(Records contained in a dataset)
⁂

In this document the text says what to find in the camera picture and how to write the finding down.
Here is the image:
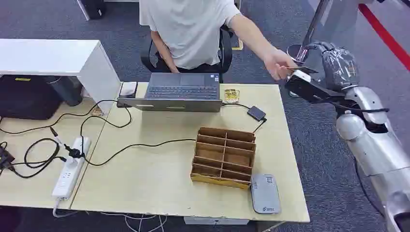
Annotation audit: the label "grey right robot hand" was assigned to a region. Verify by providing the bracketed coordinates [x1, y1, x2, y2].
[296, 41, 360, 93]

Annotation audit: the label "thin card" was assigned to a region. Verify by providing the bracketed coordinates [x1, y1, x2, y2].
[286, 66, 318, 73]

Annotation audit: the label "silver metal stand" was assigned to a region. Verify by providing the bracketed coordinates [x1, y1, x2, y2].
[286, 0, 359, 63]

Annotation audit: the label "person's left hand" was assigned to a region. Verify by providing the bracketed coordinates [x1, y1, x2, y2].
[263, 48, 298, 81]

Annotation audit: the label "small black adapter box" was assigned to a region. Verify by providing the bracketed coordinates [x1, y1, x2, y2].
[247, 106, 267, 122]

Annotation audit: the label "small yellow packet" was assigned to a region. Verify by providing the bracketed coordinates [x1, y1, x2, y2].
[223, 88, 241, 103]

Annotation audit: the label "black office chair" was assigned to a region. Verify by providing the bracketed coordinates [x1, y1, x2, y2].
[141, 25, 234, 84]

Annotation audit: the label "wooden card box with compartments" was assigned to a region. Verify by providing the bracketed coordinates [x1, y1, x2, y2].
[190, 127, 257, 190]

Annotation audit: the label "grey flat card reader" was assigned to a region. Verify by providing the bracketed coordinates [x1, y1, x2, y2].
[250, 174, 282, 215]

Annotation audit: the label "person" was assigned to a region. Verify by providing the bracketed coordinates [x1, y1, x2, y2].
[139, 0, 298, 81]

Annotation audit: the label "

⁂

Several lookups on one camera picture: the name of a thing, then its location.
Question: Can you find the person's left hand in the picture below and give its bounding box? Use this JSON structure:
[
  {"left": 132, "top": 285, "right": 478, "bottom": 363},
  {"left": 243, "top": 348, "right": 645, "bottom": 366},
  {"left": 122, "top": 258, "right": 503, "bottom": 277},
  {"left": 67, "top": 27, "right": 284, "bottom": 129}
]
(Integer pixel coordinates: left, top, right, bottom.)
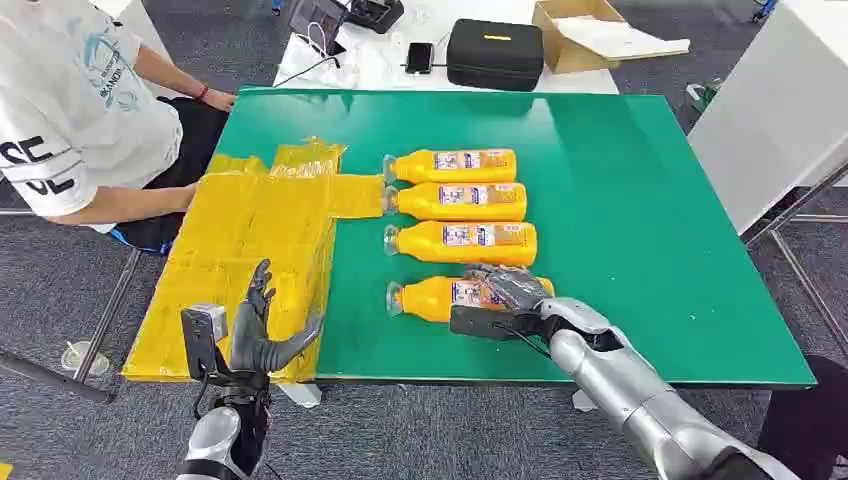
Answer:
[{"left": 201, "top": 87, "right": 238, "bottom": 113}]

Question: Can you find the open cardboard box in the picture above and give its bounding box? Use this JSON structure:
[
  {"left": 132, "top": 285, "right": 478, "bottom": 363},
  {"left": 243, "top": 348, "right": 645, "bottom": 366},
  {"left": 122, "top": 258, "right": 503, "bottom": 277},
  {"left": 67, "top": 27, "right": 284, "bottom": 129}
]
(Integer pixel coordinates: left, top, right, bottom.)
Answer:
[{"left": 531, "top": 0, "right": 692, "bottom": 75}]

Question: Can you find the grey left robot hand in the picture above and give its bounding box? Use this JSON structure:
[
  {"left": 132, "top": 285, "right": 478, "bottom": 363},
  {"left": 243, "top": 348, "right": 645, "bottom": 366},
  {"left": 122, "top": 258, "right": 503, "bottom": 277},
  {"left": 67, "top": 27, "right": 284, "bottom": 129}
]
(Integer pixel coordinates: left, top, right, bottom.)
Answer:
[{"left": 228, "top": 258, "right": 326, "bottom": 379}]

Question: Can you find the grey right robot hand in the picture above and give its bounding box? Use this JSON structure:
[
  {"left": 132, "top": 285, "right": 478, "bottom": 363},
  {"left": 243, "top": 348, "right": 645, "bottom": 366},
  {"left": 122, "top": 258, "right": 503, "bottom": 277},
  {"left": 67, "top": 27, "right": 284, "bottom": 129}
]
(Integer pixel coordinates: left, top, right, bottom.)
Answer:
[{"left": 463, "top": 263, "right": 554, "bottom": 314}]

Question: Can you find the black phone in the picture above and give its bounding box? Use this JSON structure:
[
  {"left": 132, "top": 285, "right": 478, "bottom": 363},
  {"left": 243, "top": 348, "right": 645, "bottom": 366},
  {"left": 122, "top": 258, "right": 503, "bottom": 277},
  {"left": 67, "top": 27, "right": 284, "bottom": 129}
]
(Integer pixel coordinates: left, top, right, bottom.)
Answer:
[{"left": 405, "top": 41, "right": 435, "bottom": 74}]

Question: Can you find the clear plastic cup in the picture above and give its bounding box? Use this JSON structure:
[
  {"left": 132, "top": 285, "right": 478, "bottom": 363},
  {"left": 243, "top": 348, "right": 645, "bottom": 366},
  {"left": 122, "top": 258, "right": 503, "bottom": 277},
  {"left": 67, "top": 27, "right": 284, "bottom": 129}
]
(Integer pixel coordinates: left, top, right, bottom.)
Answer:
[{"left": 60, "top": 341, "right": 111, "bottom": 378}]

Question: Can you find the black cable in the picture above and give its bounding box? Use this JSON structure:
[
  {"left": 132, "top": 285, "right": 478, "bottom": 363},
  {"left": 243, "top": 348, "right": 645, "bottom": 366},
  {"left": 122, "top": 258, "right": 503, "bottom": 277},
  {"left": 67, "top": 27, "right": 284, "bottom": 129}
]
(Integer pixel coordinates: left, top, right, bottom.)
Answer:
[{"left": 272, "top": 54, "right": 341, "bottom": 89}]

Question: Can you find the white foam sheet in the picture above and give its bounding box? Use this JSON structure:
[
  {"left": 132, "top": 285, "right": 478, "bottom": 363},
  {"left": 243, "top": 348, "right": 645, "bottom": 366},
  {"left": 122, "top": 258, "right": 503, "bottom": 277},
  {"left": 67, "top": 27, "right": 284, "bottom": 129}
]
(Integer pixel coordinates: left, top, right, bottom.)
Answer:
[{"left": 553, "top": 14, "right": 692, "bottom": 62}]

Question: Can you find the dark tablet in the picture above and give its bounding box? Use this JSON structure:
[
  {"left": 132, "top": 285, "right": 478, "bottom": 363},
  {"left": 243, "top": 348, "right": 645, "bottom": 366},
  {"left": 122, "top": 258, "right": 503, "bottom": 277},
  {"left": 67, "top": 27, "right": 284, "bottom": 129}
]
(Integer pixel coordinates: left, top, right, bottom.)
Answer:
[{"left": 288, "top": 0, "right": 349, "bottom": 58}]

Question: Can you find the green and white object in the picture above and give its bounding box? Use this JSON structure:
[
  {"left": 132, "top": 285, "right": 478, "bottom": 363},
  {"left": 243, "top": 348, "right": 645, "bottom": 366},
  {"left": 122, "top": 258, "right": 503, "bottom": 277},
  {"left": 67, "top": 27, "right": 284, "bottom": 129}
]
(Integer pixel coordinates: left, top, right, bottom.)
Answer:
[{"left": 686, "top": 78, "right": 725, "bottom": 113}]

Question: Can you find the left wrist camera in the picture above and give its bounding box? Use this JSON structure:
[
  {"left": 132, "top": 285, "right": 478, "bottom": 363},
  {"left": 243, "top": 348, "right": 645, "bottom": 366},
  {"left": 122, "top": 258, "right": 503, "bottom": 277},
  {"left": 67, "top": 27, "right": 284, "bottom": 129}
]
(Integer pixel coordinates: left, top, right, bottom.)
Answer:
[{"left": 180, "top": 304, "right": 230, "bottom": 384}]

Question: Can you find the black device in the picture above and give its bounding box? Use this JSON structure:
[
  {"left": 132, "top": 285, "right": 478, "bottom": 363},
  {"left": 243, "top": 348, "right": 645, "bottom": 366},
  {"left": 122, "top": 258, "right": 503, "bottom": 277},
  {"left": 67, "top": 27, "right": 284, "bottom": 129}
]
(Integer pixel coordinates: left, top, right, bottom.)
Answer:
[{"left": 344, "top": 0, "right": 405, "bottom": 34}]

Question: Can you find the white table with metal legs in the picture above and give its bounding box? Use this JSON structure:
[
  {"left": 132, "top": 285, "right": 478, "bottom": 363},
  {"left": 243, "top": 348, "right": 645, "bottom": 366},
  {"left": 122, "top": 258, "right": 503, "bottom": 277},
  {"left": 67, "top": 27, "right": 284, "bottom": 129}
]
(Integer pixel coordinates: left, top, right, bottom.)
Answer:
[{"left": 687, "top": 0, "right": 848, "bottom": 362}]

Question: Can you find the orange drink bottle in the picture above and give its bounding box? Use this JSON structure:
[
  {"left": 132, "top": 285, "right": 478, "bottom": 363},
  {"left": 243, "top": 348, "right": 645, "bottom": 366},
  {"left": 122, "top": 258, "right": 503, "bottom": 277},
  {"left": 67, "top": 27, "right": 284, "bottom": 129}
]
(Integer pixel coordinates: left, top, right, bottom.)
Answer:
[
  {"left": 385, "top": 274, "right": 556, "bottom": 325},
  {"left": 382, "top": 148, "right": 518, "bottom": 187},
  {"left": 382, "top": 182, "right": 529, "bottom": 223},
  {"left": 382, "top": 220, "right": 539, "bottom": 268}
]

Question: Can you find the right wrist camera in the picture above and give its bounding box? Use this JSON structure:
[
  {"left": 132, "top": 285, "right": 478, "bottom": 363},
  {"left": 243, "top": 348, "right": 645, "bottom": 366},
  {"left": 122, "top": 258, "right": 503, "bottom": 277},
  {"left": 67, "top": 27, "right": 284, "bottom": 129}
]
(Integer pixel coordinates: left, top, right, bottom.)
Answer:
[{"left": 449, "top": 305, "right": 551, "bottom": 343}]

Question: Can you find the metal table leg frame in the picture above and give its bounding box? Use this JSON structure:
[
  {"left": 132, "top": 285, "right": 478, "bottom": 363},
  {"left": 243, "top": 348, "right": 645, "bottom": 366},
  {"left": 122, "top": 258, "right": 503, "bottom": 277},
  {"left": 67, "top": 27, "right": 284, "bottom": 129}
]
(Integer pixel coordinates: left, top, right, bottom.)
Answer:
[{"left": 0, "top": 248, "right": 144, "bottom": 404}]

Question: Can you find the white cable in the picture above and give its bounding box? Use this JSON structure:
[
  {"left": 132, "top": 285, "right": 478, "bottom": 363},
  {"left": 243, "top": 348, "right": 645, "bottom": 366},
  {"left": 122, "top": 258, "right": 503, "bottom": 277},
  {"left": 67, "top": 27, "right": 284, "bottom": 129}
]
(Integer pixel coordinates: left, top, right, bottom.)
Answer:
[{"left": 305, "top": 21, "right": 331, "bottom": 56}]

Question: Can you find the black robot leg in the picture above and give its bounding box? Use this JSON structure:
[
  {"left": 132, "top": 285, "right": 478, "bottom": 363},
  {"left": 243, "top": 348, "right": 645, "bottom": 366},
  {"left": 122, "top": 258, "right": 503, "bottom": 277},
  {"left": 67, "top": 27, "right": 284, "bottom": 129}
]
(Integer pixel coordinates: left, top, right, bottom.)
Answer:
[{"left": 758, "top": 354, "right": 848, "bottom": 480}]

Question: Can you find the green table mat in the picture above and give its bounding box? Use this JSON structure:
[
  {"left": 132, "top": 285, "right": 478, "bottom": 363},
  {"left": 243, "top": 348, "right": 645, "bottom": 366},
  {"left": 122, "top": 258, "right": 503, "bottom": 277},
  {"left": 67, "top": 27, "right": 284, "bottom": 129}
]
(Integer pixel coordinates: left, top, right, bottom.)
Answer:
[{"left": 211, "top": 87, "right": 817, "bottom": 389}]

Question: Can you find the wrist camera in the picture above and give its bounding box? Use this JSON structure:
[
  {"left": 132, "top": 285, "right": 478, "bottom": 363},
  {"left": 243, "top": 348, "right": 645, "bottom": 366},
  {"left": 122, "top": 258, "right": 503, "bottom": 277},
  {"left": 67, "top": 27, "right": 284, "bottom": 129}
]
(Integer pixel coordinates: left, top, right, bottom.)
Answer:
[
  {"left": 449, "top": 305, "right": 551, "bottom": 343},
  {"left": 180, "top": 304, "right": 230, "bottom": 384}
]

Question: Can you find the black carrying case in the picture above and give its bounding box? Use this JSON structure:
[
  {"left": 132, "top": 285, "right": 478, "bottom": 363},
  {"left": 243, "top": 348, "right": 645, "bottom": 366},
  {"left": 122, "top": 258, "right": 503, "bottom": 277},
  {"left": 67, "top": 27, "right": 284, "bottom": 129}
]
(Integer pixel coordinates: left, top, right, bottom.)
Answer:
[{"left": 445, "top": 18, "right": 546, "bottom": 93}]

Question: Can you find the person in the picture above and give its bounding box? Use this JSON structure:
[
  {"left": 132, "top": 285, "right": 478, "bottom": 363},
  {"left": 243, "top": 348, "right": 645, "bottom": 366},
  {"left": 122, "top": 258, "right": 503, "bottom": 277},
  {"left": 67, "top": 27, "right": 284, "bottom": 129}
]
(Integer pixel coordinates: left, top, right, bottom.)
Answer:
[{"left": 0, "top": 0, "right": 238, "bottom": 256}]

⁂

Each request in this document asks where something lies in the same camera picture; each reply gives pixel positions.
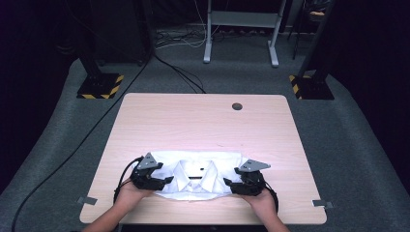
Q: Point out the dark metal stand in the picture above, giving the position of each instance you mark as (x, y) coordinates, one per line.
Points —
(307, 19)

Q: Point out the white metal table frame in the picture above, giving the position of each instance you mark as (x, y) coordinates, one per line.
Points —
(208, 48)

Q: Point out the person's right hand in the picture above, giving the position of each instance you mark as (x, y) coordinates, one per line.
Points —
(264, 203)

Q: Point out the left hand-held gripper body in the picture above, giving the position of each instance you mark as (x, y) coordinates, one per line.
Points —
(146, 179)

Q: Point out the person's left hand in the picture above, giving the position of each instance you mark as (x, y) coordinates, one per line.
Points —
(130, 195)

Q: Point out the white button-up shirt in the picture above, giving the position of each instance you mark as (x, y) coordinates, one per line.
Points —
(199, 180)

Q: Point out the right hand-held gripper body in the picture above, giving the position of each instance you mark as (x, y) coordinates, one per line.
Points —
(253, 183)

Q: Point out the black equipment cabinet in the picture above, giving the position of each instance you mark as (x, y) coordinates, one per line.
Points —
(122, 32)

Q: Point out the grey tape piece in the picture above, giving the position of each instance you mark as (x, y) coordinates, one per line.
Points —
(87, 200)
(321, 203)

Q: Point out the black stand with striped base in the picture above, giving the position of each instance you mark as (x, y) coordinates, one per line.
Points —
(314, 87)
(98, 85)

⁂

§ Task requirements:
Wherever the word "document" turns up in the records above, copy the line that holds it.

§ Answer to this task:
In this document the text says what to find in the camera picture and how to write the finding down.
Each request in this document asks where something lies in the same camera picture; each reply gives pixel positions.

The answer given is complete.